**TASK GOAL**:
Retype, exactly and with nothing added, the lines from the one showing "6: (41, 241)" through the final line of the material. Omit pictures.

^^^^^^^^

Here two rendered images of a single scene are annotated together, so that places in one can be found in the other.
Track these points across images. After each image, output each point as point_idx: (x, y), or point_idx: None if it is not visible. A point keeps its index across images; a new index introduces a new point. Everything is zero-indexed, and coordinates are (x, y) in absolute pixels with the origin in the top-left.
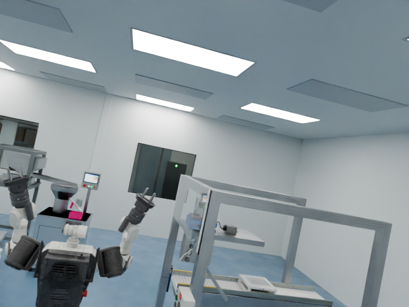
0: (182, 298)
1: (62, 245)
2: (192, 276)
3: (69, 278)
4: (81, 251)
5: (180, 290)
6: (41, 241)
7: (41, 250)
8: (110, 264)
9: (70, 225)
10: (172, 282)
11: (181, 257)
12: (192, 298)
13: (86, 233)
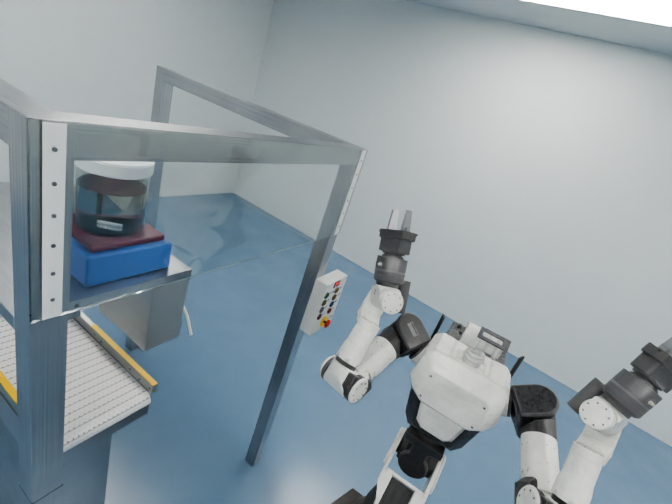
0: (345, 277)
1: (486, 367)
2: (323, 263)
3: (431, 419)
4: (458, 342)
5: (334, 282)
6: (523, 356)
7: (513, 366)
8: None
9: (496, 339)
10: (92, 435)
11: (190, 325)
12: (336, 271)
13: (461, 337)

^^^^^^^^

**EXERCISE ANSWER**:
6: (41, 241)
7: (41, 250)
8: (110, 264)
9: (70, 225)
10: (172, 282)
11: (181, 257)
12: (192, 298)
13: (86, 233)
0: (345, 277)
1: (486, 367)
2: (323, 263)
3: (431, 419)
4: (458, 342)
5: (334, 282)
6: (523, 356)
7: (513, 366)
8: None
9: (496, 339)
10: (92, 435)
11: (190, 325)
12: (336, 271)
13: (461, 337)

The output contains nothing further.